Shoulder pain may start in the shoulder itself or from the surrounding muscles, tendons, and ligaments.


The shoulder joint is formed by a combination of muscles and tendons designed to support the humerus (upper arm bone), shoulder blade (scapula), and collar bone. We have a great deal of range of motion that allows throwing moves and scratching our back. However, this great flexibility puts the shoulder at risk to overuse syndromes and injuries.

Shoulder pain may start in the shoulder itself or from the surrounding muscles, tendons, and ligaments. Many patients visit the clinic with complaints of joint pain in the shoulder, not directly related to the neck and elbow. Common causes are arthritis, inflammation of the tendons (tendinitis), inflammation of the bursa (bursitis), or even a tear of a supporting structure such as the rotator cuff or a ligament. An x-ray or MRI may be necessary to further evaluate the source of pain.

Non-surgical treatment options include a peripheral joint injection that places a potent anti-inflammatory into the joint itself to decrease pain and irritation. If you have already had a cortisone injection, we recommend not risking additional damage with repeated injections. Instead, consider Regenerative Medicine treatments such as platelet-rich plasma, stem cell, and/or growth factor injection therapy. Physical therapy may also be necessary in combination with the non-surgical treatment.


Bursitis– Bursae are small, fluid-filled sacs that are located in joints throughout the body, including the shoulder. They act as cushions between bones and the overlying soft tissues and help reduce friction between the gliding muscles and the bone.

Sometimes, excessive use of the shoulder leads to inflammation and swelling of the bursa between the rotator cuff and part of the shoulder blade known as the acromion. The result is a condition known as subacromial bursitis.

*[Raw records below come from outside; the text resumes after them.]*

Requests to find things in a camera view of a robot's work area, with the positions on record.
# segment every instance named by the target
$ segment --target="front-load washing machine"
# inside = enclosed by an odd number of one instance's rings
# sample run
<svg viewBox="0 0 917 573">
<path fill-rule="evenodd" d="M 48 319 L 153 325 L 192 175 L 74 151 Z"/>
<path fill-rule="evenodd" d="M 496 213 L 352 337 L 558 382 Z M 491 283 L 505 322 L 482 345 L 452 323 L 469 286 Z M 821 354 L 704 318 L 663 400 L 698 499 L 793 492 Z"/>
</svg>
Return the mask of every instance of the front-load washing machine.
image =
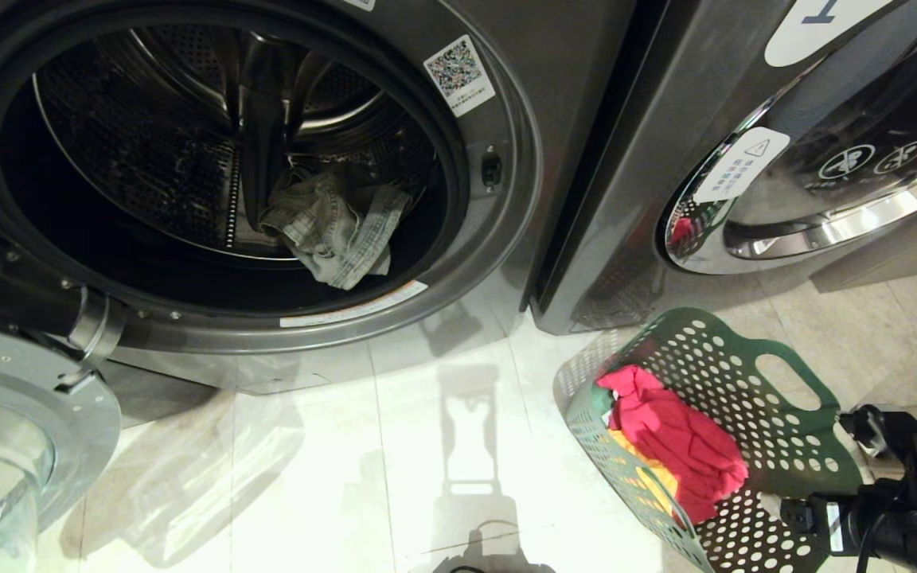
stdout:
<svg viewBox="0 0 917 573">
<path fill-rule="evenodd" d="M 269 394 L 503 337 L 633 8 L 0 0 L 0 420 L 30 436 L 0 503 L 80 496 L 112 375 Z M 352 290 L 259 228 L 336 168 L 410 196 Z"/>
<path fill-rule="evenodd" d="M 626 40 L 537 280 L 539 327 L 916 258 L 917 0 L 645 10 L 653 32 Z"/>
</svg>

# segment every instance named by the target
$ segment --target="basket handle hole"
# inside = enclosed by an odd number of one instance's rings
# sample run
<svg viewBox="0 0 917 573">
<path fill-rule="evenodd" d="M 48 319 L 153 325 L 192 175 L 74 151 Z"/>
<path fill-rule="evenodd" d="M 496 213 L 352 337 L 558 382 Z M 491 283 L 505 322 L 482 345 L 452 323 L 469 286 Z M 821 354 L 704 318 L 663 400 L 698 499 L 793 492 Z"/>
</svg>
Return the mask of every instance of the basket handle hole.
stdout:
<svg viewBox="0 0 917 573">
<path fill-rule="evenodd" d="M 822 406 L 819 396 L 812 392 L 812 388 L 809 388 L 809 385 L 794 371 L 794 368 L 780 356 L 774 354 L 757 356 L 756 368 L 792 405 L 810 412 L 819 410 L 819 407 Z"/>
</svg>

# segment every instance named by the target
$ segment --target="yellow cloth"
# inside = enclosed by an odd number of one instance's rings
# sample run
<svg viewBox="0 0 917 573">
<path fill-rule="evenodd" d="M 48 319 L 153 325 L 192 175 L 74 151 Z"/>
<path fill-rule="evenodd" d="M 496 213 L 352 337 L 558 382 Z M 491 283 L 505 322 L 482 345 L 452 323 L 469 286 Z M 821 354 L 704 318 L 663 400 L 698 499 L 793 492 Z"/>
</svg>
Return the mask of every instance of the yellow cloth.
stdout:
<svg viewBox="0 0 917 573">
<path fill-rule="evenodd" d="M 672 473 L 670 473 L 669 469 L 667 469 L 667 467 L 663 465 L 662 462 L 659 460 L 652 460 L 646 456 L 643 456 L 643 454 L 640 454 L 637 447 L 634 446 L 632 442 L 629 442 L 629 439 L 625 438 L 625 433 L 622 433 L 622 431 L 616 431 L 615 429 L 607 429 L 607 431 L 611 433 L 611 437 L 615 439 L 615 442 L 617 442 L 619 446 L 627 450 L 627 453 L 632 454 L 637 458 L 637 460 L 640 460 L 644 464 L 648 465 L 650 471 L 652 471 L 653 475 L 656 476 L 656 479 L 660 482 L 660 485 L 665 487 L 667 493 L 672 494 L 672 496 L 677 495 L 677 479 L 674 478 Z M 668 512 L 670 515 L 674 515 L 672 503 L 670 503 L 669 498 L 663 494 L 653 479 L 647 473 L 642 471 L 641 468 L 638 470 L 638 473 L 639 478 L 643 481 L 643 485 L 648 490 L 650 490 L 650 492 L 653 494 L 653 497 L 656 497 L 656 500 L 658 500 L 660 508 L 662 508 L 663 511 Z"/>
</svg>

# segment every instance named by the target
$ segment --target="pink towel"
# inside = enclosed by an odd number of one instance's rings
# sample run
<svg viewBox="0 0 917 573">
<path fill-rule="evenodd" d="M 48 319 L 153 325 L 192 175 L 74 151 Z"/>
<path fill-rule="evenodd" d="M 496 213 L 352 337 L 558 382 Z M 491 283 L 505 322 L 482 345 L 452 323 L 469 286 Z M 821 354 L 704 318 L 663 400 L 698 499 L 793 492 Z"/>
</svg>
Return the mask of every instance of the pink towel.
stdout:
<svg viewBox="0 0 917 573">
<path fill-rule="evenodd" d="M 692 523 L 716 517 L 714 505 L 749 476 L 735 439 L 634 364 L 597 384 L 618 393 L 611 429 L 625 433 L 643 456 L 669 469 L 678 482 L 677 503 Z"/>
</svg>

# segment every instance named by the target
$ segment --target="green laundry basket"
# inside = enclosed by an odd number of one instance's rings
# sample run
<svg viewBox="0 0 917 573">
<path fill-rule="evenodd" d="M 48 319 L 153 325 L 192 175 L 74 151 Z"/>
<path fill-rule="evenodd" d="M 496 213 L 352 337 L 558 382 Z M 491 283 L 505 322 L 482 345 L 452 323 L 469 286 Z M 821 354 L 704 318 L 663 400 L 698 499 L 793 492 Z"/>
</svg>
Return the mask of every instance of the green laundry basket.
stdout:
<svg viewBox="0 0 917 573">
<path fill-rule="evenodd" d="M 756 368 L 762 355 L 783 359 L 820 407 L 808 411 L 787 402 Z M 611 396 L 595 380 L 629 364 L 654 373 L 731 433 L 742 450 L 749 478 L 717 504 L 716 518 L 693 527 L 648 465 L 609 435 L 601 416 L 611 409 Z M 599 371 L 576 372 L 592 378 L 579 381 L 565 413 L 568 428 L 634 515 L 667 544 L 710 573 L 813 573 L 825 562 L 825 552 L 772 518 L 757 498 L 854 492 L 862 485 L 854 459 L 834 438 L 837 399 L 793 349 L 740 337 L 709 312 L 680 308 L 649 323 Z"/>
</svg>

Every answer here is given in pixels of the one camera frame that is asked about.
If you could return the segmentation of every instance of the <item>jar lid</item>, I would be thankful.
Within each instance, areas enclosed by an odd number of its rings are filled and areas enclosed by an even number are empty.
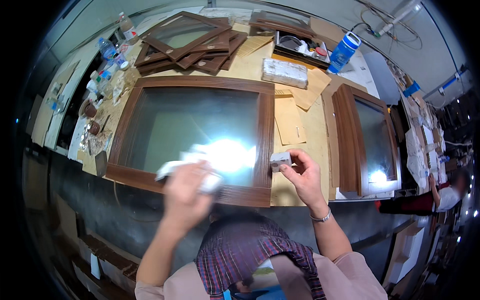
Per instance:
[[[318,54],[320,54],[321,56],[327,56],[327,51],[325,51],[325,49],[323,49],[323,48],[317,47],[317,48],[315,48],[315,51]]]
[[[128,69],[128,61],[124,61],[123,63],[121,63],[120,65],[120,70],[124,71]]]

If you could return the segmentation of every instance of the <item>stack of wooden frames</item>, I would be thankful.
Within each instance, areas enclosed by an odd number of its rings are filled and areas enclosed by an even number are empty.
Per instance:
[[[179,12],[140,35],[144,43],[134,65],[142,76],[173,68],[228,70],[247,39],[231,28],[228,18]]]

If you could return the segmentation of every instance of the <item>man in white shirt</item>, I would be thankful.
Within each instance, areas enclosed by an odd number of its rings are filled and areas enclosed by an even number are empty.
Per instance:
[[[464,168],[458,168],[446,183],[437,190],[435,179],[430,174],[428,181],[432,190],[422,195],[400,197],[395,200],[376,201],[379,212],[384,214],[405,214],[428,216],[434,212],[445,212],[453,208],[470,187],[470,174]]]

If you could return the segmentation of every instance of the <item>person's right hand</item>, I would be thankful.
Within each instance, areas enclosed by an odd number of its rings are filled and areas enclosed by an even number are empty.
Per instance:
[[[287,151],[296,166],[281,165],[282,174],[293,183],[298,196],[311,210],[327,207],[320,188],[320,166],[302,149]]]

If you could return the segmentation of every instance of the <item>small pot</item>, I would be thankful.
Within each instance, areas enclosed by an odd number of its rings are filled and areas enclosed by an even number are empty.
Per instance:
[[[96,115],[96,108],[95,108],[95,106],[93,106],[92,103],[88,103],[88,104],[85,106],[84,113],[85,113],[85,115],[87,115],[88,117],[93,118],[93,117]]]
[[[95,121],[90,122],[90,128],[88,129],[88,132],[93,135],[97,135],[99,131],[100,131],[100,125]]]

Bursitis often occurs in association with rotator cuff tendinitis. The many tissues in the shoulder can become inflamed and painful. Many daily activities, such as combing your hair or getting dressed, may become difficult.

Rotator Cuff Tendon

Splitting and tearing of tendons may result from acute injury or degenerative changes in the tendons due to advancing age, long-term overuse and wear and tear, or a sudden injury. These tears may be partial or may completely split the tendon into two pieces. In most cases of complete tears, the tendon is pulled away from its attachment to the bone. Rotator cuff and biceps tendon injuries are among the most common of these injuries.


Shoulder pain can also result from arthritis. There are many types of arthritis. The most common type of arthritis in the shoulder is osteoarthritis, also known as “wear and tear” arthritis. Symptoms, such as swelling, pain, and stiffness, typically begin during middle age. Osteoarthritis develops slowly, and the pain it causes worsens over time.

Osteoarthritis may be related to sports or work injuries and chronic wear and tear. Other types of arthritis can be related to rotator cuff tears, infection, or an inflammation of the joint lining.

Often people will avoid shoulder movements in an attempt to lessen arthritis pain. This sometimes leads to a tightening or stiffening of the soft tissue parts of the joint, resulting in a severe restriction of motion.